Tetraspanin 4 (TSPAN4) interacts with histamine H4 receptor (H4R) in transfected cells [4]. The podocytes release the ‘injury-related’ migrasomes [5]. Therefore, the investigation of TSPAN4 functions may help understand migrasomes in diseases and provide novel targets for treatment.
Lin JD et al. reported that single-cell analysis of fate-mapped macrophages revealed heterogeneity during atherosclerosis progression and regression [6]. In this study, TSPAN4 expression in macrophages was explored in single-cell sequencing, GEO datasets, TCGA pan-cancer database and MI mice model, which may be a potential diagnostic and prognostic target for patients with cardiovascular diseases and pan-cancer.
Materials and methods
RNA-seq data and data processing
Single-cell sequencing data about TSPAN4 expression in macrophages in atherosclerosis were used from Single Cell Portal (Study: SCP491, https://singlecell.broadinstitute.org/).

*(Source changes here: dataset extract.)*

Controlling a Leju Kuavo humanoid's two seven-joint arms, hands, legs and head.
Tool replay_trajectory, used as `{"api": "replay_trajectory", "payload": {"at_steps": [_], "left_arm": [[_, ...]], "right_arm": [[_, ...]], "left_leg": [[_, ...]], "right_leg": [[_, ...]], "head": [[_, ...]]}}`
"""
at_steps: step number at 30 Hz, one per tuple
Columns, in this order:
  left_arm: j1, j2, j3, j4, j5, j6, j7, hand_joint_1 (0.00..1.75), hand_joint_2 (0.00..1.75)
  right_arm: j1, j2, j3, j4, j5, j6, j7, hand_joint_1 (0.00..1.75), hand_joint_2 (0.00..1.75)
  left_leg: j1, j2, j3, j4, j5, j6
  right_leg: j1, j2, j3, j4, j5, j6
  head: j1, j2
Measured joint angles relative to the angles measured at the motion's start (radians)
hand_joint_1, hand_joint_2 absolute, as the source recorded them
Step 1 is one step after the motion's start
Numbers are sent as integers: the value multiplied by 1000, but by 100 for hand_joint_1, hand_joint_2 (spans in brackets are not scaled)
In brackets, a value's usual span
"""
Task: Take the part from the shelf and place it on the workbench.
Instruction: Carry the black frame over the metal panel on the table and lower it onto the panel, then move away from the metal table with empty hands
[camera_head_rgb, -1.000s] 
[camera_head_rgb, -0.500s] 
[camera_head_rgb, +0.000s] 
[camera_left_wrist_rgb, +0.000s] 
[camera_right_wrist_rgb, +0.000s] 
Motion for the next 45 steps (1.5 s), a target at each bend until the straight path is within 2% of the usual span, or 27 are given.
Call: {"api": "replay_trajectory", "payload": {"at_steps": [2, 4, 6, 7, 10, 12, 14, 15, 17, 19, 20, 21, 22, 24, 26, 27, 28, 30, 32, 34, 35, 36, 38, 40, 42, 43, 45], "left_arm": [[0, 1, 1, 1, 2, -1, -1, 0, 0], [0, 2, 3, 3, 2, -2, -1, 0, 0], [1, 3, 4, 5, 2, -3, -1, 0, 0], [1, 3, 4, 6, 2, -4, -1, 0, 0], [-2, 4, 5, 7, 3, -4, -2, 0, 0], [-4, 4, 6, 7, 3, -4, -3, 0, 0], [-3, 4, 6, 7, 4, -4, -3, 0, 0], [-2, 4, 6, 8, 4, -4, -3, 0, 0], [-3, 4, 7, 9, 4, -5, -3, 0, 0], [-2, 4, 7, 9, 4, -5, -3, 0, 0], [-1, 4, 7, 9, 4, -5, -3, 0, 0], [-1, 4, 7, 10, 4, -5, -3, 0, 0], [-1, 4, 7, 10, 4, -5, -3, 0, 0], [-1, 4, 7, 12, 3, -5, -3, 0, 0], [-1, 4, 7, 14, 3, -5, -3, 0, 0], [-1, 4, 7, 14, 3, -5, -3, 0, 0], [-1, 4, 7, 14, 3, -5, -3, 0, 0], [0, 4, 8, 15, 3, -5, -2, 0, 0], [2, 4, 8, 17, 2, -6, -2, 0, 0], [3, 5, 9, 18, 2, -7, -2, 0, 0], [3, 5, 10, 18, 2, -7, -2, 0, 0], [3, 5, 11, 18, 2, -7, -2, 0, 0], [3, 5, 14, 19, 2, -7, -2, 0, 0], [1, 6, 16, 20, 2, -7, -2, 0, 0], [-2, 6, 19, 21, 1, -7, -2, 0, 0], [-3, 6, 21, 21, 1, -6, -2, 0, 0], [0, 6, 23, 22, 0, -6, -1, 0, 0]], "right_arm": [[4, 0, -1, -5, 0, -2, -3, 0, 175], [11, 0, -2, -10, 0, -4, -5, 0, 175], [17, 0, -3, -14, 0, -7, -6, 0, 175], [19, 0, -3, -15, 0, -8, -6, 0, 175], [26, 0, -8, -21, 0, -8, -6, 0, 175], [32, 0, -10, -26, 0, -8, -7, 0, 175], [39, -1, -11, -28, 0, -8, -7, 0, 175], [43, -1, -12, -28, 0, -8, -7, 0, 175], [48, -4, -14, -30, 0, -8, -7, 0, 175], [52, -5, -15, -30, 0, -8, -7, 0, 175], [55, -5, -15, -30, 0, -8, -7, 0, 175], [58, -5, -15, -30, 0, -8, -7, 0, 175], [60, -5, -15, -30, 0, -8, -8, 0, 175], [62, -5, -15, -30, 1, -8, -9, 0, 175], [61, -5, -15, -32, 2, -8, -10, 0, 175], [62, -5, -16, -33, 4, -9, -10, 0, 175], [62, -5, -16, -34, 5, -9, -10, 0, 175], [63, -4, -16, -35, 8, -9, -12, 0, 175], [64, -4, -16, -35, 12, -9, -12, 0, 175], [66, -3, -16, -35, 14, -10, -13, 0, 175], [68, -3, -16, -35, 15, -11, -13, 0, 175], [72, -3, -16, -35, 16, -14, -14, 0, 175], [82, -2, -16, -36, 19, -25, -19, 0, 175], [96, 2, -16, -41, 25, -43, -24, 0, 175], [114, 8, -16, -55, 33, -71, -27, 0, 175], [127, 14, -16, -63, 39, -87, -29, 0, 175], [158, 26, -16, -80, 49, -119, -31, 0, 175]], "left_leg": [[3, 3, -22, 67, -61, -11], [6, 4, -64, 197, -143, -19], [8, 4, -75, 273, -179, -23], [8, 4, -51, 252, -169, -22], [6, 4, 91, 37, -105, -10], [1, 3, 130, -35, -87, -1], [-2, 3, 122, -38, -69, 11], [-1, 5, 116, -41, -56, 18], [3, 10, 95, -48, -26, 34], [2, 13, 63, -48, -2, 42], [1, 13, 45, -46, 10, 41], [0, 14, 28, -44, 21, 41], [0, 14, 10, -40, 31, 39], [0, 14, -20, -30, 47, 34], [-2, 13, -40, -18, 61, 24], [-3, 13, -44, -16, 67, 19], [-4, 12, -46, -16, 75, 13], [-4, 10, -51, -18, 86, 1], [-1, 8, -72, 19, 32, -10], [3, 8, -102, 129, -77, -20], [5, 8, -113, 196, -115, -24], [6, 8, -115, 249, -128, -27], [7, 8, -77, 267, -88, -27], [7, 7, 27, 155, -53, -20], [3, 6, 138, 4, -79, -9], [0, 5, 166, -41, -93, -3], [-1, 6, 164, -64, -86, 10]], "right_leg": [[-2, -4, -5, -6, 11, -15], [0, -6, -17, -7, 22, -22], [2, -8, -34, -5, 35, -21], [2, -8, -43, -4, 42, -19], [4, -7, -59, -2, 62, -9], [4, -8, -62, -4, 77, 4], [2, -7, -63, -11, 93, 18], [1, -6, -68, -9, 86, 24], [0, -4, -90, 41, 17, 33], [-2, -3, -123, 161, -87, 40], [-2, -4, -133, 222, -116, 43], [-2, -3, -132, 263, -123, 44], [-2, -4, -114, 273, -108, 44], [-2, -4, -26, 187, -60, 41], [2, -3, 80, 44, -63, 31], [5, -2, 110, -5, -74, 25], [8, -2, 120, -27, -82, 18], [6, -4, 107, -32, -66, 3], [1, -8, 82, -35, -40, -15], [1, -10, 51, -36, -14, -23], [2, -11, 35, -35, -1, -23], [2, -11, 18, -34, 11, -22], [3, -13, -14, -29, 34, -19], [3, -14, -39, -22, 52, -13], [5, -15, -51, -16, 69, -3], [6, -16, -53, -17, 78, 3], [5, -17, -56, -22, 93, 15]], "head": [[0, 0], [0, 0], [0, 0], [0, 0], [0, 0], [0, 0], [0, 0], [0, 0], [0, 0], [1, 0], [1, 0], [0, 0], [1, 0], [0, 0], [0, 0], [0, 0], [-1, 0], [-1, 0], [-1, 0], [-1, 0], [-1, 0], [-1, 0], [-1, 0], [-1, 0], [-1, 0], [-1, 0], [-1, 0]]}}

Using the keywords ‘atherosclerosis’ in ‘Homo sapiens’, GSE163154 and GSE41571 from the Gene Expression Omnibus (GEO) database was investigated, processed with log2 transformation for normalization and analyzed using the limma package in R. The RNA-sequencing of macrophages was based on the Affymetrix Human Genome U133A Array.
The Cancer Genome Atlas (TCGA) database and the Genotype-Tissue Expression (GTEx) database by UCSC XENA (https://portal.gdc.cancer.gov/). The gene expression data from TCGA pan-cancer, including unpaired samples and paired samples, were analyzed using Xiantao website tool (www.xiantao.love). The immune infiltration analysis and the correlation between pan-cancer and tumor-associated macrophages were applied.
MI mice model
Adult experimental C57Bl/6 J, HDL receptor± and ApoE−/− mice male mice were purchased from Charles River (Beijing, China). Mice were maintained in an SPF environment with free access to food and water and a 12/12 light–dark cycle. Protocols were approved by Nankai University and Nankai University Affiliated Third Center Hospital.

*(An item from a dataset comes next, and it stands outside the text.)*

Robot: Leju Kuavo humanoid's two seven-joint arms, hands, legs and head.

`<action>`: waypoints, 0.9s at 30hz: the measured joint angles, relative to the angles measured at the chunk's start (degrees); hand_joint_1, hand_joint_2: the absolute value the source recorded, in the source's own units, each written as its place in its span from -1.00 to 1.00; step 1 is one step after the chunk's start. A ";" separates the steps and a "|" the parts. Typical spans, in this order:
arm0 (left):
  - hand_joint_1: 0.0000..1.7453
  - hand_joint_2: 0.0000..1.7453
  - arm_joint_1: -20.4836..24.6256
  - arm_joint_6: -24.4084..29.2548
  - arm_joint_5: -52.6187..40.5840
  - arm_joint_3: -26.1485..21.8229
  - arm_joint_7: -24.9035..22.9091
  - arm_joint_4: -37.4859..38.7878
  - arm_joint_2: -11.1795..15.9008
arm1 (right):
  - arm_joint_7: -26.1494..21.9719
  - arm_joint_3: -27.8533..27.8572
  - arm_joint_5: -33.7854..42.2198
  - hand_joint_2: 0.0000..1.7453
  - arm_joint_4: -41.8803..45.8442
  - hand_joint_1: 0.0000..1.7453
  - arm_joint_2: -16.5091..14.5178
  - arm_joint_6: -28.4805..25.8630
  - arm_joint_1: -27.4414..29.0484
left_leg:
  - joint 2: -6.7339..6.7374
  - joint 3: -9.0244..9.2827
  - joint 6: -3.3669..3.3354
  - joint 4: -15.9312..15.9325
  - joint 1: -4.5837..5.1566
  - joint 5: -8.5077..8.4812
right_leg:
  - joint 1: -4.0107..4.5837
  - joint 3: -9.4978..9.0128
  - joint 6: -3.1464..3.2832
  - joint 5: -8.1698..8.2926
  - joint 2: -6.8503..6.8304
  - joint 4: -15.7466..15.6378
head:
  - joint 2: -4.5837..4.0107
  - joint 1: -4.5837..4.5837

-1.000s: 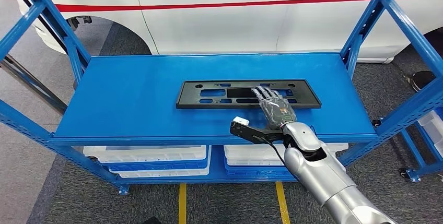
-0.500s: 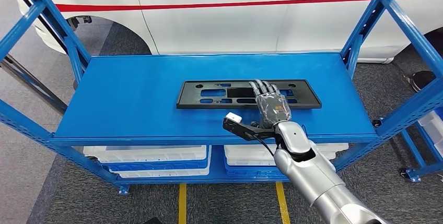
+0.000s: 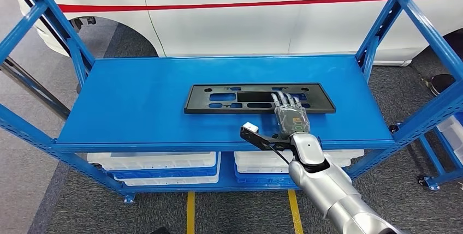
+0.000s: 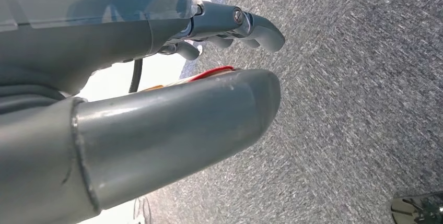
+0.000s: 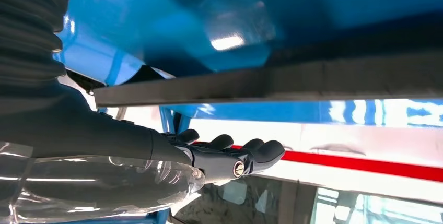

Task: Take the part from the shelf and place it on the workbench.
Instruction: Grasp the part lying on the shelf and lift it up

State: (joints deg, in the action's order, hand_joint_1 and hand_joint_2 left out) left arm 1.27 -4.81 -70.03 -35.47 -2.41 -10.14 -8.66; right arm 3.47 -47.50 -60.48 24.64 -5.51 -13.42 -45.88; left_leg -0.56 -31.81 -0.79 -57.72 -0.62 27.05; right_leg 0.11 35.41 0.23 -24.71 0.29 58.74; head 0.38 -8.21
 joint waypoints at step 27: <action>-1.00 -1.00 0.05 -0.03 -0.85 0.02 -0.43 0.00 0.00 | -10.13 5.36 4.61 -1.00 0.12 -1.00 -0.10 3.86 -0.22 | 0.00 -0.13 -0.20 -0.49 0.10 0.21 | -0.16 -0.10 -0.19 0.08 0.00 -0.05 | -0.01 -0.01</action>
State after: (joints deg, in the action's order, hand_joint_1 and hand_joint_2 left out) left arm 1.31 -4.84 -70.88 -35.45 -2.84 -10.14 -8.66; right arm -6.66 -42.13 -55.87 24.75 -5.61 -9.56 -46.09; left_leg -0.56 -31.95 -1.00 -58.21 -0.52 27.26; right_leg -0.05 35.31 0.04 -24.63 0.29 58.69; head 0.37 -8.22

Spontaneous MI mice model group HDL receptor± ApoE−/− mice, control group ApoE−/− mice and treatment group HDL receptor± ApoE−/− + Probucol (ip, 8 mg/kg) was used to investigate the effect of TSPAN4 expression on cardiac function after spontaneous MI formation.
Myocardial infarction
MI was induced in adult mice (10–11 weeks). Through inhalation of isoflurane (1.5–2%, MSS-3, England), left coronary artery was ligated, and infarction was considered successful following an ST elevation on electrocardiogram. Sham-operated animals underwent the same procedure without any coronary artery ligation.
ELISA
The left ventricular samples in spontaneous MI mice, control group and treatment group were collected at 31d and 43d after birth. The left ventricular samples in infarcted area and remote area in inducible MI and SHAM mice were collected at 1 h, 4 h,1d, 2d, 1 w and 8 w after operation.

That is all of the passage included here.